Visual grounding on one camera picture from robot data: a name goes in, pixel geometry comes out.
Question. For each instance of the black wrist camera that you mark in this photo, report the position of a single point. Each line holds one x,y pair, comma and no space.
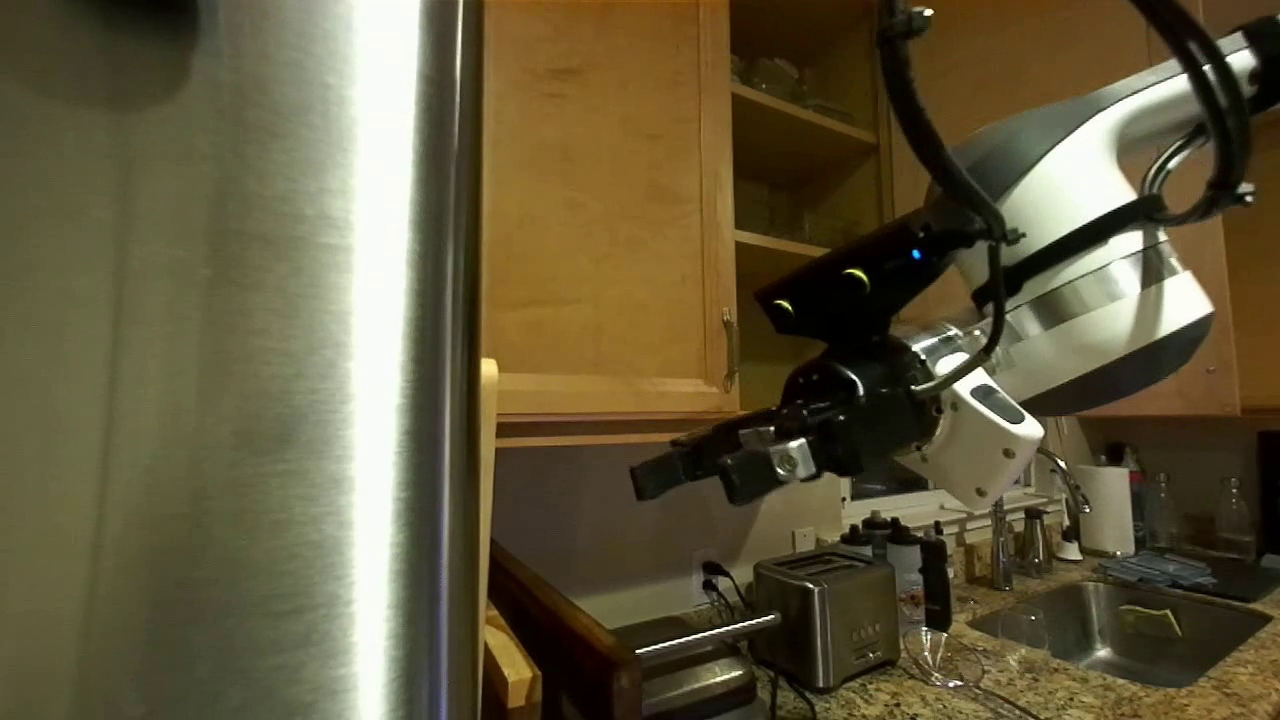
852,281

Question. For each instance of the blue dish cloth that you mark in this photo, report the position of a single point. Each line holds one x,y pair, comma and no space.
1160,570

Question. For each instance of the slim black bottle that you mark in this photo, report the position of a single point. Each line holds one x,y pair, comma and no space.
939,580

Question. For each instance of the jar with black lid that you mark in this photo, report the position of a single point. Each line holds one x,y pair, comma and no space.
887,543

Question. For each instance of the white wall outlet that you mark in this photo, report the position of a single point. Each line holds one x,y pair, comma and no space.
806,539

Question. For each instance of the wooden corner wall cabinet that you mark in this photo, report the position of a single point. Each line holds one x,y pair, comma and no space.
1261,333

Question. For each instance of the stainless steel sink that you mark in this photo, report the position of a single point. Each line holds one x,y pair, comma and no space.
1066,633

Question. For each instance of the stainless steel refrigerator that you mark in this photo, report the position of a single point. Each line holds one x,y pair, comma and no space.
243,401

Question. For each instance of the dark dish mat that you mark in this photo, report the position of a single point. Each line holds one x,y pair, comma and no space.
1243,577

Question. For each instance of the black power plug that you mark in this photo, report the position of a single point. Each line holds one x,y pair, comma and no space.
723,577

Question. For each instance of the clear glassware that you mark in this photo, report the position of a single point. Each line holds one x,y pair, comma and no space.
786,76

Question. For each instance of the light wooden cutting board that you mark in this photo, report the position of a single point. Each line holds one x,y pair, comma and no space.
515,682

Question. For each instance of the chrome kitchen faucet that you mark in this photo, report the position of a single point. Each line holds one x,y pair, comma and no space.
1072,500

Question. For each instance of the clear glass bottle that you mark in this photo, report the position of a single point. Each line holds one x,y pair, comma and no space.
1236,514

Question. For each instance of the silver toaster oven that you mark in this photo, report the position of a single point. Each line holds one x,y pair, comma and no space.
695,661

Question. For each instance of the white paper towel roll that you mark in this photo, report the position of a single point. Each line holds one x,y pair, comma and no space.
1109,509

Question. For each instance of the silver toaster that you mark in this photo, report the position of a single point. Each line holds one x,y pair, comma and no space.
826,620

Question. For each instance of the yellow sponge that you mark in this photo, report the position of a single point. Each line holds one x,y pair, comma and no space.
1153,620

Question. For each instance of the dark wooden cutting board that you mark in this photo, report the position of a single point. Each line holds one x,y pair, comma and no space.
563,640

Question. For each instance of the wooden cabinet door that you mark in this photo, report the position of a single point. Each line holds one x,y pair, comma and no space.
600,201
932,80

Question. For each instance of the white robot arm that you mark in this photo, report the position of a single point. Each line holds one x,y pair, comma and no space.
1106,267

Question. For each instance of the stacked dishes on shelf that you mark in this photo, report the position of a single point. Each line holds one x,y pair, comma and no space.
767,215

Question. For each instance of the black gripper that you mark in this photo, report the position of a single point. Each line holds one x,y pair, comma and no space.
861,404

::::::::::

Instructions to follow: Return the material from above in full, exactly as written, with the pictures omitted.

Finished exercise:
Visual grounding on one camera picture from robot data: a name goes in, pixel geometry comes out.
Question. For each instance of the black wrist camera that you mark in this photo, report the position of a single point. Each line holds one x,y pair, comma and no space.
852,281

Question. For each instance of the blue dish cloth that you mark in this photo, report the position of a single point. Each line holds one x,y pair, comma and no space.
1160,570

Question. For each instance of the slim black bottle that you mark in this photo, report the position of a single point. Each line holds one x,y pair, comma and no space.
939,580

Question. For each instance of the jar with black lid that you mark in this photo, report the position of a single point. Each line holds one x,y pair, comma and no space.
887,543

Question. For each instance of the white wall outlet that you mark in this photo, report the position of a single point. Each line holds one x,y pair, comma and no space.
806,539

Question. For each instance of the wooden corner wall cabinet that you mark in this photo, report the position of a single point. Each line holds one x,y pair, comma and no space.
1261,333

Question. For each instance of the stainless steel sink that you mark in this photo, report the position of a single point. Each line holds one x,y pair, comma and no space.
1066,633

Question. For each instance of the stainless steel refrigerator that you mark in this photo, report the position of a single point. Each line holds one x,y pair, comma and no space.
243,401

Question. For each instance of the dark dish mat that you mark in this photo, report the position of a single point. Each line holds one x,y pair, comma and no space.
1243,577

Question. For each instance of the black power plug that you mark in this photo, report the position of a single point. Each line holds one x,y pair, comma and no space.
723,577

Question. For each instance of the clear glassware that you mark in this photo, report the position of a single point. Each line holds one x,y pair, comma and no space.
786,76

Question. For each instance of the light wooden cutting board that you mark in this photo, report the position of a single point. Each line holds one x,y pair, comma and no space.
515,682

Question. For each instance of the chrome kitchen faucet that you mark in this photo, report the position of a single point. Each line holds one x,y pair, comma and no space.
1072,500

Question. For each instance of the clear glass bottle that you mark in this photo, report the position of a single point. Each line holds one x,y pair, comma and no space.
1236,514

Question. For each instance of the silver toaster oven that you mark in this photo, report the position of a single point. Each line holds one x,y pair, comma and no space.
695,661

Question. For each instance of the white paper towel roll that you mark in this photo, report the position of a single point. Each line holds one x,y pair, comma and no space.
1109,509

Question. For each instance of the silver toaster that you mark in this photo, report the position of a single point. Each line holds one x,y pair, comma and no space.
826,620

Question. For each instance of the yellow sponge that you mark in this photo, report the position of a single point. Each line holds one x,y pair, comma and no space.
1153,620

Question. For each instance of the dark wooden cutting board that you mark in this photo, report the position of a single point. Each line holds one x,y pair, comma and no space.
563,640

Question. For each instance of the wooden cabinet door that you mark in this photo, report the position of a single point. Each line holds one x,y pair, comma and no space.
600,201
932,80

Question. For each instance of the white robot arm that you mark in this photo, report the position of a single point. Each line holds one x,y pair, comma and no space.
1106,267

Question. For each instance of the stacked dishes on shelf that you mark in this photo, report the position of a single point. Each line holds one x,y pair, comma and no space.
767,215

Question. For each instance of the black gripper that you mark in this photo, report the position of a single point. Each line holds one x,y pair, comma and no space.
861,404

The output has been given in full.